Die Vorzüge und Stärken des Films überwiegen jedoch. Es gibt viele Beiträge, die sich einzelnen Kapiteln des 2. Weltkrieges widmen, doch "Der Überläufer" fängt die Stimmung der letzten verzweifelten und hoffnungslosen Züge grandios ein, indem er einsame Schlachtfelder zeigt und das Schicksal einzelner Menschen in den Mittelpunkt stellt, die sich fragen, was angesichts des Krieges noch richtig und falsch ist und welchen Sinn ihr Kampf überhaupt noch ergibt. Was ist Illusion, was ist Wahrheit? Was ist Identität? Diese Fragestellungen bewegen auch den Zuschauer während des gesamten Geschehens, und damit zieht der Film hinein und fesselt.

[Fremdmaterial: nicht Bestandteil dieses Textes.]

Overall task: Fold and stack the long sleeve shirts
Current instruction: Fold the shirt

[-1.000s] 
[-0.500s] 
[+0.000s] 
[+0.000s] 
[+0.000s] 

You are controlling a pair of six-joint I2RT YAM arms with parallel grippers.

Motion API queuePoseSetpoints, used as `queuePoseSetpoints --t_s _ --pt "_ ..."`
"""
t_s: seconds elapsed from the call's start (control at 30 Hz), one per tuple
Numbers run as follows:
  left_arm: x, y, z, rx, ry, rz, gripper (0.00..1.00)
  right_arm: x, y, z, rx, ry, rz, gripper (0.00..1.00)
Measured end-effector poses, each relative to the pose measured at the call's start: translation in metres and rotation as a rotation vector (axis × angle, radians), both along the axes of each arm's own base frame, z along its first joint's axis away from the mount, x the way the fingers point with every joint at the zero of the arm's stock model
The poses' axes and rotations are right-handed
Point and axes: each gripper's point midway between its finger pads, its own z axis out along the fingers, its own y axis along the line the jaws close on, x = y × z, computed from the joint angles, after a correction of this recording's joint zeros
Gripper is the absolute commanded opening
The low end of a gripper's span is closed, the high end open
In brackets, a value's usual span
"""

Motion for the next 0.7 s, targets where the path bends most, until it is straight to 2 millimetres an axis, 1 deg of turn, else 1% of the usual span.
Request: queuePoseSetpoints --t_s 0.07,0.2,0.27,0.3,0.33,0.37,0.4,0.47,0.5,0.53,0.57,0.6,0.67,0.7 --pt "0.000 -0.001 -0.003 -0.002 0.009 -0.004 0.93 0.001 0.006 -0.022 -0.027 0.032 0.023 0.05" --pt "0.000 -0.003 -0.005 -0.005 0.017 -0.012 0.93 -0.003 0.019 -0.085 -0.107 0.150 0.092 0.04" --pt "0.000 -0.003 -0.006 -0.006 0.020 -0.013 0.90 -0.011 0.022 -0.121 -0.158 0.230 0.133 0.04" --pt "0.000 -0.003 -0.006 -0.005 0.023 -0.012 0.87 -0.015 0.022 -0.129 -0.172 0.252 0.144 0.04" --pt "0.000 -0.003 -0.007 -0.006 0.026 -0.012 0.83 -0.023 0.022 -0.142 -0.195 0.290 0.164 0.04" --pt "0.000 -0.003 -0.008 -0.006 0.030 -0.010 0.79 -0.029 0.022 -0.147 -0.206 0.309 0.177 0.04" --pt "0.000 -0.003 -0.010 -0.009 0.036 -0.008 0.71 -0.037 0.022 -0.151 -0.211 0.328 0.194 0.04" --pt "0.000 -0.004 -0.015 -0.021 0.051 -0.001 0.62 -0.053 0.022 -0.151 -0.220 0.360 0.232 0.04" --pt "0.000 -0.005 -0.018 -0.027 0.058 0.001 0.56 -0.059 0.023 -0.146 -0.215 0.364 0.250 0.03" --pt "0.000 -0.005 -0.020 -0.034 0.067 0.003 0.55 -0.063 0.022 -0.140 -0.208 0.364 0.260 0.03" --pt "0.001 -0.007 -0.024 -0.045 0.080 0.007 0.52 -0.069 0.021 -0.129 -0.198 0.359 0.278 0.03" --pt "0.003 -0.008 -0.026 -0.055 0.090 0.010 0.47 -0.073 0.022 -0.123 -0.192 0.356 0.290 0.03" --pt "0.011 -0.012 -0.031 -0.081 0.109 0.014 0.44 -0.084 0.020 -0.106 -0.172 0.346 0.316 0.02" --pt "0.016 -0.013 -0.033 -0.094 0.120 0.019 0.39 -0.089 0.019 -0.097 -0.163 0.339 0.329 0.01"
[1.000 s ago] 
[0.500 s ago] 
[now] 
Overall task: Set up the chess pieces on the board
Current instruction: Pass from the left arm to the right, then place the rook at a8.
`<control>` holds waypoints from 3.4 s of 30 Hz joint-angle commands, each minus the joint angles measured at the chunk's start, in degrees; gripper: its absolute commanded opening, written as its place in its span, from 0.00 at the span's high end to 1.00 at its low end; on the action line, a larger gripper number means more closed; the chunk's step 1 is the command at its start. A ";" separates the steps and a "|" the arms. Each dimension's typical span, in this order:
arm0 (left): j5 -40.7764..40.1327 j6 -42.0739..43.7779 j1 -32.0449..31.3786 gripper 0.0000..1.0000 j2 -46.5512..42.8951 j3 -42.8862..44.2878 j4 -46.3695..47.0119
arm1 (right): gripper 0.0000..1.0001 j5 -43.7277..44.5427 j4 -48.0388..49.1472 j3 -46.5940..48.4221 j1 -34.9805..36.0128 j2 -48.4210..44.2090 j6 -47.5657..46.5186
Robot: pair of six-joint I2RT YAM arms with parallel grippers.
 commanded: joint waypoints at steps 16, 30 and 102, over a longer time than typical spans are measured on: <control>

Anhand diverser Figurenbeispiele wie dem Kochartisten Ferdinand, dem wahnsinnigen Zwiczos oder dem zynischen Unteroffizier Wilhelm Stehauf - jeweils im Gegensatz zu Walter - bietet er Denkansätze und wirft die Frage auf, wo denn unser Platz in diesem Szenario wäre. Das letzte Viertel des Films, das schließlich nach dem Krieg und in den ersten Jahren des Wiederaufbaus Berlins spielt, treibt diese Suche anhand der Figuren Walter und Wolfgang auf die Spitze. Mittlerweile ist Walter jedoch spürbar gereift und trifft in diesem Szenario erstmals freie Entscheidungen unabhängig von Loyalitäten, aber treu seinem Gewissen.
Fazit:
"Der Überläufer" ist ein mitreißendes menschliches Drama und zugleich eine interessante Dokumentation der Schlussphase des 2. Weltkrieges, in der einzelne Soldaten desillusioniert und allen Durchhalteparolen zum Trotz nur noch das rasche Ende der Kämpfe herbeisehnen. In diesem Szenario geht es um essenzielle Fragen nach dem Sinn, nach Loyalität und Pflichtbewusstsein und dem Gewissen, die jedem Einzelnen Entscheidungen abringen. Packend inszeniert und hervorragend gespielt ist "Der Überläufer" sehenswert, auch wenn einige Handlungsabläufe (s.o.) nicht immer stringent sind.